Items from a data source:
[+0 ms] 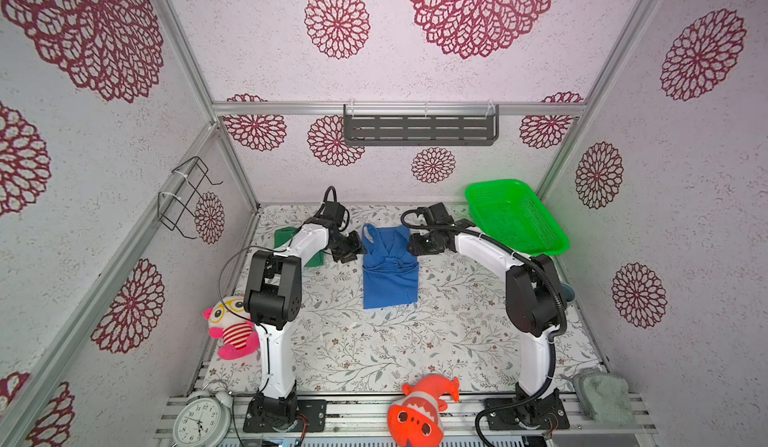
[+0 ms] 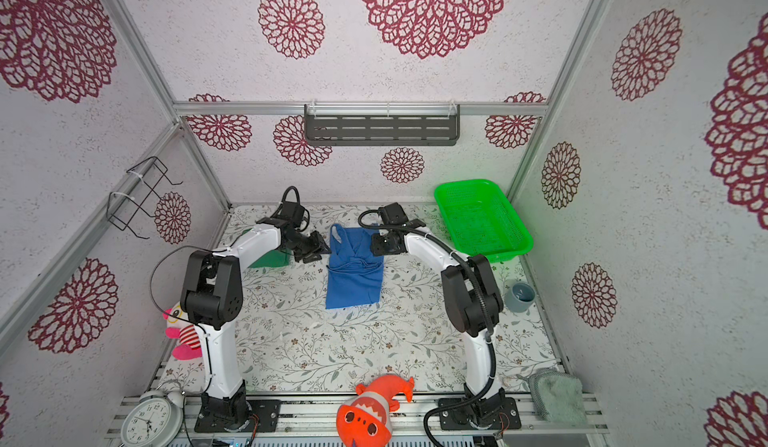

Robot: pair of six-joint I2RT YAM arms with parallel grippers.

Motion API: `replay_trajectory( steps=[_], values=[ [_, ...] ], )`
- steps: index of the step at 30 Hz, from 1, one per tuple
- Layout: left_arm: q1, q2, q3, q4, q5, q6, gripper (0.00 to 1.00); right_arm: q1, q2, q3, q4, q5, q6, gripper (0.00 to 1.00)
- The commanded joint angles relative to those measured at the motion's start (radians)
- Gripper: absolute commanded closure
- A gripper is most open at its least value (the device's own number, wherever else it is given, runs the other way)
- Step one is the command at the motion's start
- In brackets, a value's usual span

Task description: Fold and stack the tank tops

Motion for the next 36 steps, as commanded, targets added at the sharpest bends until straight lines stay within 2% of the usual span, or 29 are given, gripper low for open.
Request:
replay_trajectory(
  steps=[1, 5, 9, 15, 20, 23, 26, 29, 33, 36],
  values=[
    [0.020, -0.070, 0.029, -0.023, -0.011, 0.031, 0.54, -0.020, -0.105, 0.011, -0.022, 0.011, -0.032, 0.53],
    [-0.017, -0.200, -0.166, 0.068, -0.005, -0.024, 0.55, 0.002, -0.217, -0.175, 0.044, -0.029, 0.019, 0.58],
    [-0.088, -0.293, -0.374, 0.136, -0.068, -0.078, 0.59, 0.062, -0.288, -0.340, 0.076, -0.007, 0.059, 0.64],
    [-0.178, -0.290, -0.507, 0.232, -0.084, -0.162, 0.63, 0.104, -0.289, -0.463, 0.149, -0.012, 0.112, 0.70],
    [-0.175, -0.173, -0.395, 0.228, -0.115, -0.130, 0.63, 0.104, -0.172, -0.379, 0.190, -0.033, 0.099, 0.72],
    [-0.158, -0.072, -0.229, 0.153, -0.131, -0.075, 0.63, 0.099, -0.093, -0.266, 0.193, -0.027, 0.070, 0.74],
    [-0.139, 0.024, -0.026, 0.058, -0.205, 0.007, 0.62, 0.072, -0.003, -0.127, 0.174, -0.012, 0.039, 0.75],
    [-0.092, 0.095, 0.163, -0.055, -0.204, 0.046, 0.63, 0.040, 0.040, -0.018, 0.179, 0.017, 0.021, 0.76],
    [-0.071, 0.019, 0.172, -0.072, -0.266, 0.078, 0.63, 0.020, -0.011, 0.010, 0.171, 0.045, -0.001, 0.74],
    [-0.071, -0.075, 0.066, -0.048, -0.283, 0.073, 0.63, 0.021, -0.083, -0.053, 0.158, 0.039, 0.005, 0.73]
  ],
)
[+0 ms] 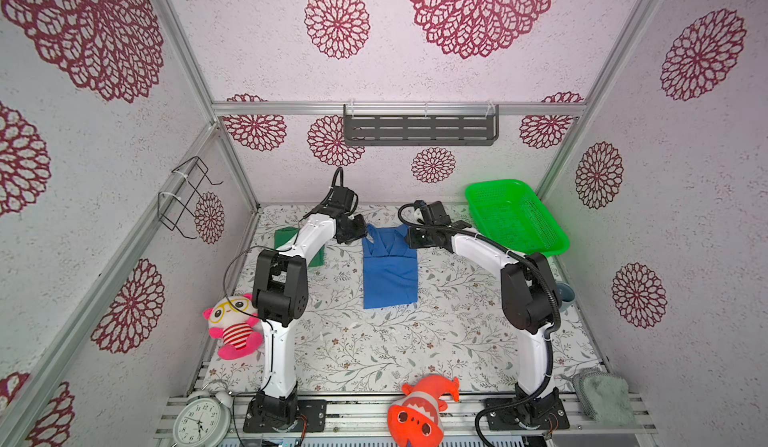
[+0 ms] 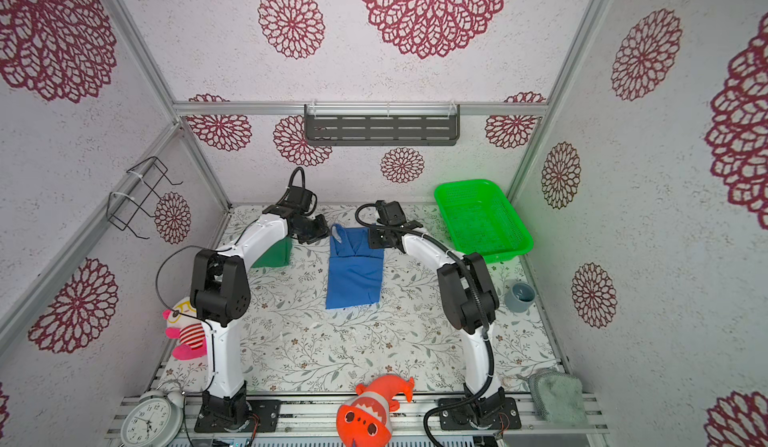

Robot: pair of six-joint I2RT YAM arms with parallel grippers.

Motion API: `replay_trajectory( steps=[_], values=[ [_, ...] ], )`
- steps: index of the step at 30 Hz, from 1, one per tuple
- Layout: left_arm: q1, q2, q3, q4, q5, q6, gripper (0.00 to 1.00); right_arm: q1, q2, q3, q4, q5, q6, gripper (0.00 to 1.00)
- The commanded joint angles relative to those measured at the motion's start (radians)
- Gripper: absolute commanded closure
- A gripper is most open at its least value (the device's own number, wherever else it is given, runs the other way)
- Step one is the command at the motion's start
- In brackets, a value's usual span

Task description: Fold and stack the tank tops

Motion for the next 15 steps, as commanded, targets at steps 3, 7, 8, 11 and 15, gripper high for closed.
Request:
replay_trajectory(
  steps=[3, 7, 8, 11, 15],
  values=[
    [-0.023, -0.191, -0.222, 0.021, 0.026, -0.005, 0.63, 0.013, -0.181, -0.158, 0.003, -0.019, 0.009, 0.73],
    [-0.068, -0.313, -0.472, 0.104, 0.058, -0.065, 0.63, 0.015, -0.294, -0.354, -0.001, -0.085, 0.045, 0.72],
    [-0.073, -0.347, -0.543, 0.127, 0.067, -0.092, 0.63, 0.015, -0.327, -0.408, 0.005, -0.109, 0.058, 0.71],
    [-0.084, -0.450, -0.727, 0.194, 0.104, -0.169, 0.64, 0.014, -0.419, -0.544, 0.021, -0.174, 0.099, 0.69],
    [-0.121, -0.529, -0.894, 0.270, 0.156, -0.272, 0.63, 0.018, -0.493, -0.697, 0.122, -0.301, 0.203, 0.66]
  ],
)
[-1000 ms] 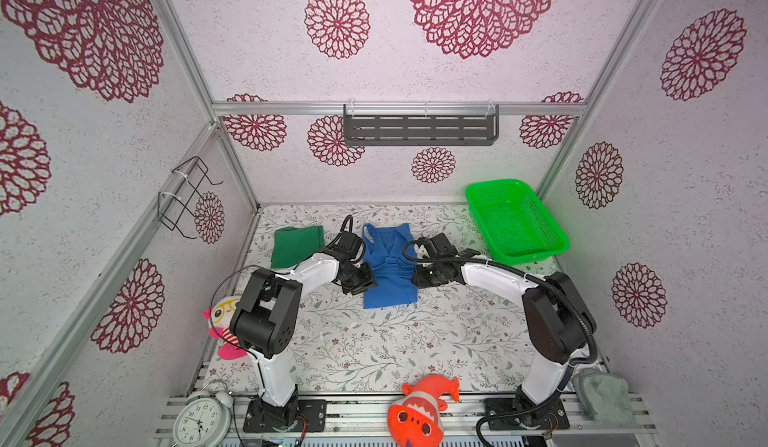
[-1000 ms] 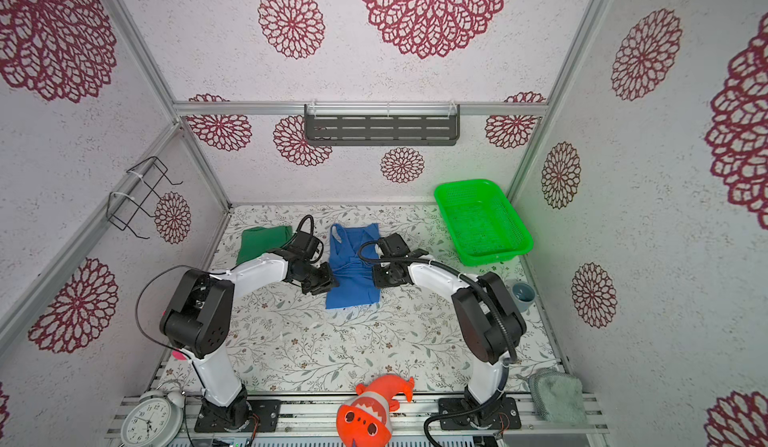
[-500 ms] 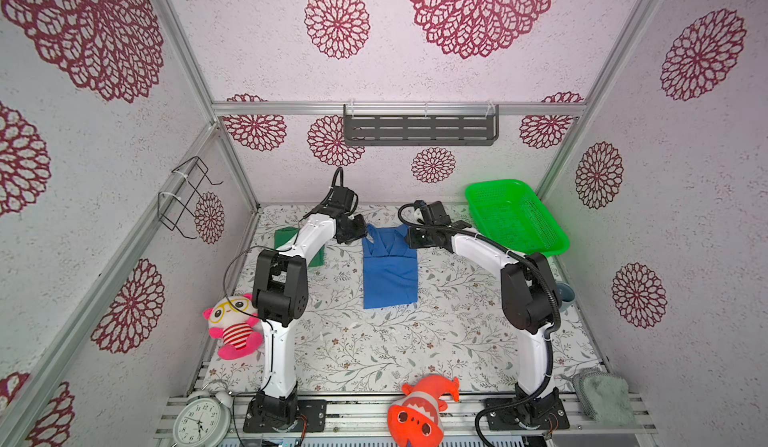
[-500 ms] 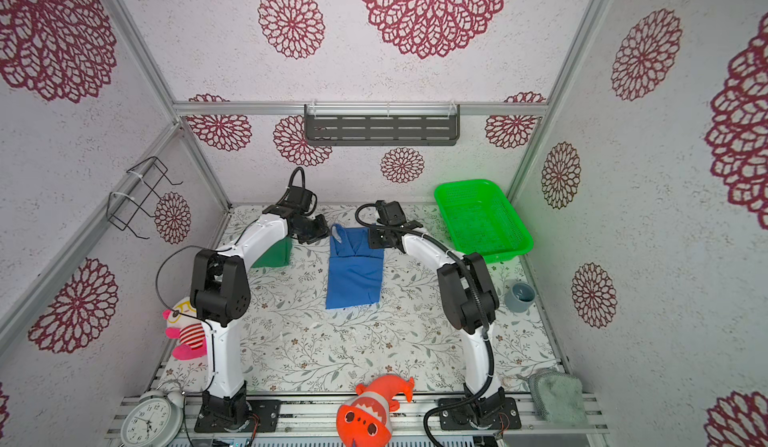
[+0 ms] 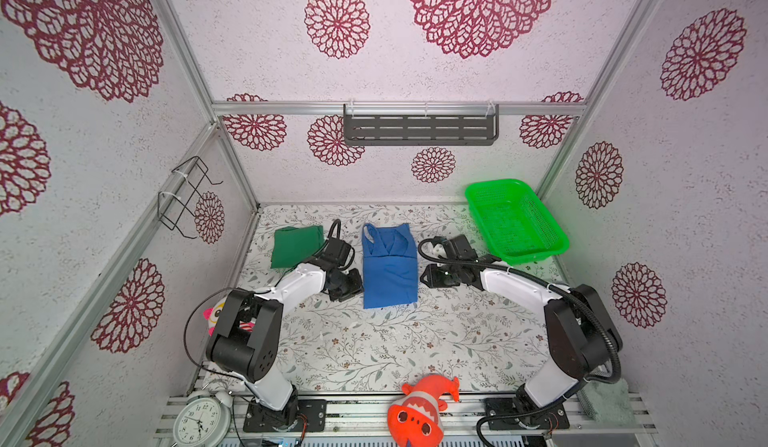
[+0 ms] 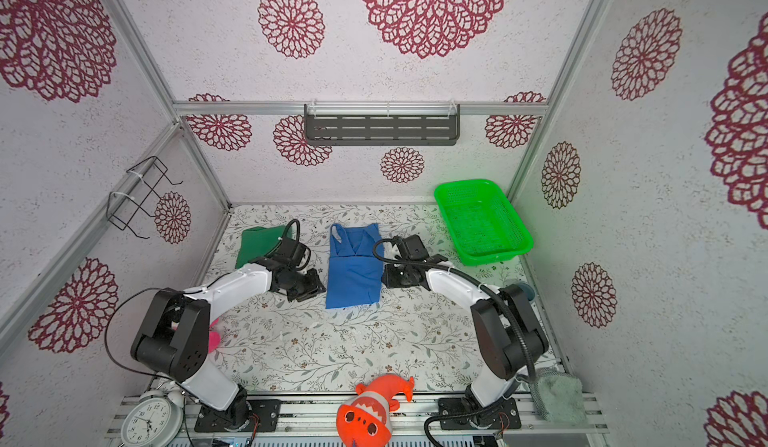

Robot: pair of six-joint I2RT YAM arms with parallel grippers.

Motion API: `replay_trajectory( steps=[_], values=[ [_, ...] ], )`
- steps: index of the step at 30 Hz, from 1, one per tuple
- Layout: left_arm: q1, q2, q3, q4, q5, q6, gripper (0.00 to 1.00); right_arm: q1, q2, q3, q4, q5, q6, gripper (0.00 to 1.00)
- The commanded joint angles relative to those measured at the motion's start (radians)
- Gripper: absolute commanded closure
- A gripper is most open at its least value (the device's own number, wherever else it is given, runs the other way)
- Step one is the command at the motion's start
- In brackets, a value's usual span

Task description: Fold and stack the tank tops

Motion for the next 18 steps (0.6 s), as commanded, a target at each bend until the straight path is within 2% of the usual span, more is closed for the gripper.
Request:
replay_trajectory(
  steps=[1, 4, 7, 18],
  values=[
    [-0.029, -0.066, -0.092, 0.141, 0.067, -0.130, 0.62, 0.005, -0.076, -0.087, 0.110, -0.146, 0.118, 0.65],
    [-0.064, -0.069, -0.169, 0.229, 0.091, -0.209, 0.57, 0.004, -0.093, -0.150, 0.159, -0.153, 0.156, 0.62],
    [-0.080, -0.036, -0.200, 0.283, 0.097, -0.243, 0.57, 0.006, -0.077, -0.173, 0.227, -0.170, 0.195, 0.62],
    [-0.085, 0.049, -0.178, 0.285, 0.004, -0.253, 0.60, 0.024, 0.052, -0.181, 0.403, -0.216, 0.261, 0.64]
  ],
)
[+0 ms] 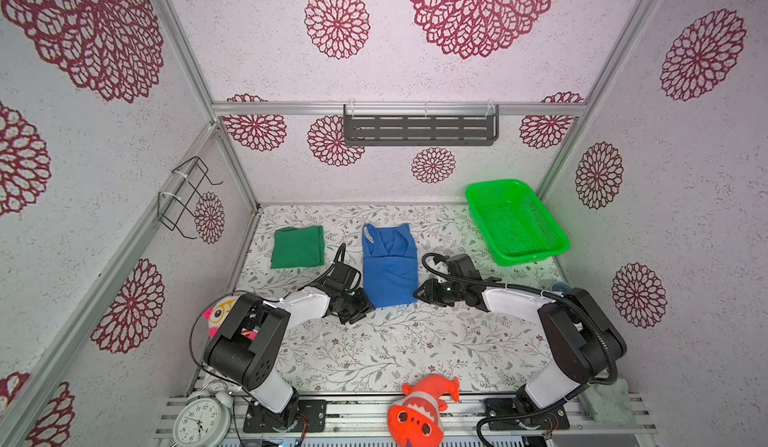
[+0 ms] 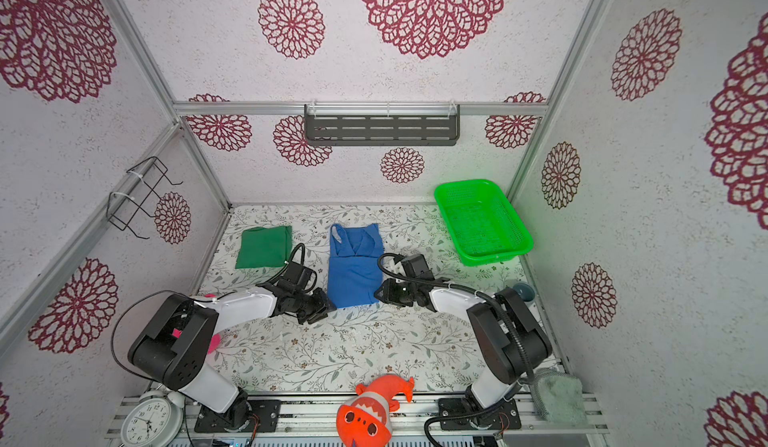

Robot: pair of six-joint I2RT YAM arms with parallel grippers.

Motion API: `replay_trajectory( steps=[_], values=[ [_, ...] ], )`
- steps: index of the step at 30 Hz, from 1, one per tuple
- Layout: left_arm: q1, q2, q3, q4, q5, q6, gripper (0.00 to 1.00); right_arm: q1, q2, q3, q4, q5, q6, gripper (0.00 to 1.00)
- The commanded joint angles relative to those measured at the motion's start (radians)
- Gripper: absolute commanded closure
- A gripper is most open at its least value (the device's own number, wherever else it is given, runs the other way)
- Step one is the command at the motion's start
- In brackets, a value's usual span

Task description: Fold and stack the tank tops

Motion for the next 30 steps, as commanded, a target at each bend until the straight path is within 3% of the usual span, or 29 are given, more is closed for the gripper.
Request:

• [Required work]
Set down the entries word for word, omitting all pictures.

• [Finished exercise]
[+0 ms] 
[+0 ms] 

Robot: pair of six-joint I2RT YAM arms with parallel grippers.

Motion API: `replay_trajectory( steps=[_], values=[ [_, ...] ], )`
- steps: index of the step at 30 Hz, from 1, one per tuple
- Layout: left_arm: q1, q2, q3, q4, q5, q6, gripper (0.00 to 1.00); right_arm: q1, q2, q3, q4, q5, q6, gripper (0.00 to 1.00)
- The commanded joint angles relative to those measured at the motion's start (radians)
- Gripper: absolute commanded closure
- A gripper is most open at its least value (the device's own number, wherever else it is given, runs the other way)
- Step one is the command at the motion's start
- In brackets, a value's usual span

Task description: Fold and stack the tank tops

Motion for the next 36 steps, as commanded, targets added at the sharpest bends until straight lines stay within 2% of the usual span, or 29 are given, gripper low for open.
Request:
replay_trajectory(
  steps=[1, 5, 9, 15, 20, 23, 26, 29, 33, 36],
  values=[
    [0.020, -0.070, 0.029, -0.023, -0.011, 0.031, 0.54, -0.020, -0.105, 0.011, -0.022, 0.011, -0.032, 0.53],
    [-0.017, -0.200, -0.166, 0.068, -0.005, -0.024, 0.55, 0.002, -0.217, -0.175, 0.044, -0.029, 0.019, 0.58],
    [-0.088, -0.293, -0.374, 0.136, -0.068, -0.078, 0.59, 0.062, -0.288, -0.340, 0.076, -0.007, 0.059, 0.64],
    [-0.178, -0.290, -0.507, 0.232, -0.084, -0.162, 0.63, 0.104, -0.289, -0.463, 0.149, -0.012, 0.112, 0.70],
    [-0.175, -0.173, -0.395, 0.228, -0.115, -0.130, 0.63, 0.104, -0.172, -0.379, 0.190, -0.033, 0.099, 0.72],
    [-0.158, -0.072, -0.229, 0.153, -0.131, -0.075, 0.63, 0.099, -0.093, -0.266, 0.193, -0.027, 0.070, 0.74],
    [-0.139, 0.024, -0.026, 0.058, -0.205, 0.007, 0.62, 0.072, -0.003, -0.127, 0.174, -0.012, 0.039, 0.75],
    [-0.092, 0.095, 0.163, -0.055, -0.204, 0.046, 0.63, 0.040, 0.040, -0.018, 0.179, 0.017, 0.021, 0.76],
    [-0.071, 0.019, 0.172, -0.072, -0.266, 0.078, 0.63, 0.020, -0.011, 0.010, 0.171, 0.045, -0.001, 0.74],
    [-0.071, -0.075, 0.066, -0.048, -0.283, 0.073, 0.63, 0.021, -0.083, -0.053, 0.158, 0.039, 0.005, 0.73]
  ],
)
[+0 ms] 
[+0 ms] 

Robot: pair of six-joint I2RT YAM arms with parallel grippers.

Motion API: `replay_trajectory( steps=[_], values=[ [_, ...] ], )`
- steps: index of the step at 30 Hz, from 1, one per tuple
- Layout: left_arm: q1, q2, q3, q4, q5, q6, gripper (0.00 to 1.00); right_arm: q1, q2, q3, q4, q5, q6, gripper (0.00 to 1.00)
- The commanded joint angles relative to those measured at the motion's start (radians)
- Gripper: absolute commanded closure
- A gripper is most open at its least value (the device's own number, wherever else it is given, runs the other way)
- Step one is the command at the motion's start
- In brackets, a value's usual span

Task description: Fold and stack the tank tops

Motion for the next 15 steps, as commanded, targets at steps 3, 7, 8, 11 and 15, gripper high for closed.
Request:
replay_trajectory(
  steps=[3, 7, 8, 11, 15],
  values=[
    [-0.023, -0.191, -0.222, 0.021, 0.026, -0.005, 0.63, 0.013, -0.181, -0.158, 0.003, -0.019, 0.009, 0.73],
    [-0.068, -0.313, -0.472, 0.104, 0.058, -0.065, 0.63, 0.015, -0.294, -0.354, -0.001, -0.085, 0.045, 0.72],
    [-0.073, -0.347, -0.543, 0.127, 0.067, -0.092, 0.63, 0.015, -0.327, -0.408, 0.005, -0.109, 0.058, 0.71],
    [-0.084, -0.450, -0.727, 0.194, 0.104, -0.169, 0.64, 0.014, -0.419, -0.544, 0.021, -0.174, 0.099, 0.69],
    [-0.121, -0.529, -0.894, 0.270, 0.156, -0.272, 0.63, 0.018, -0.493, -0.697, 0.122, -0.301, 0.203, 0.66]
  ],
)
[-1000 ms] 
[-1000 ms] 
[-500 ms] 
[-500 ms] 
[+0 ms] 
[+0 ms] 

Robot: pair of six-joint I2RT YAM arms with parallel grippers.

Motion API: `replay_trajectory( steps=[_], values=[ [_, ...] ], )`
- steps: index of the step at 30 Hz, from 1, one per tuple
- Layout: left_arm: q1, q2, q3, q4, q5, q6, gripper (0.00 to 1.00); right_arm: q1, q2, q3, q4, q5, q6, gripper (0.00 to 1.00)
- The commanded joint angles relative to those measured at the motion's start (radians)
- Gripper: absolute commanded closure
- A gripper is most open at its least value (the device's own number, wherever else it is given, runs the other way)
- Step one is the command at the motion's start
- In brackets, a value's usual span

Task description: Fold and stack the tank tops

Motion for the next 18 steps (0.6 s), as commanded, a target at each bend until the straight path is within 2% of the usual span, more is closed for the gripper.
Request:
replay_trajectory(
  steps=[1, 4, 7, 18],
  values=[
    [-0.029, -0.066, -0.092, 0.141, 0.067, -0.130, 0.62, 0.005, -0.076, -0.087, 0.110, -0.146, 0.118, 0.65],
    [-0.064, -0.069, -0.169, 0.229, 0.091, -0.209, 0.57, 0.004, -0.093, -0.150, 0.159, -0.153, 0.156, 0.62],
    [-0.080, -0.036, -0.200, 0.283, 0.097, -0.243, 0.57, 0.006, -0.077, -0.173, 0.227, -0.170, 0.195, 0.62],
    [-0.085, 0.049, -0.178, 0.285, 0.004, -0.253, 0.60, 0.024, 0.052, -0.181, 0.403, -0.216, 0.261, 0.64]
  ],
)
[+0 ms] 
[+0 ms] 

Robot: pair of six-joint I2RT YAM arms with parallel grippers.

Motion API: `replay_trajectory( steps=[_], values=[ [_, ...] ], )`
- steps: index of the step at 30 Hz, from 1, one per tuple
- Layout: left_arm: q1, q2, q3, q4, q5, q6, gripper (0.00 to 1.00); right_arm: q1, q2, q3, q4, q5, q6, gripper (0.00 to 1.00)
- The commanded joint angles relative to those measured at the motion's start (radians)
- Gripper: absolute commanded closure
- A gripper is most open at its least value (the device's own number, wherever else it is given, runs the other way)
- Step one is the command at the motion's start
- In brackets, a value's usual span

Task description: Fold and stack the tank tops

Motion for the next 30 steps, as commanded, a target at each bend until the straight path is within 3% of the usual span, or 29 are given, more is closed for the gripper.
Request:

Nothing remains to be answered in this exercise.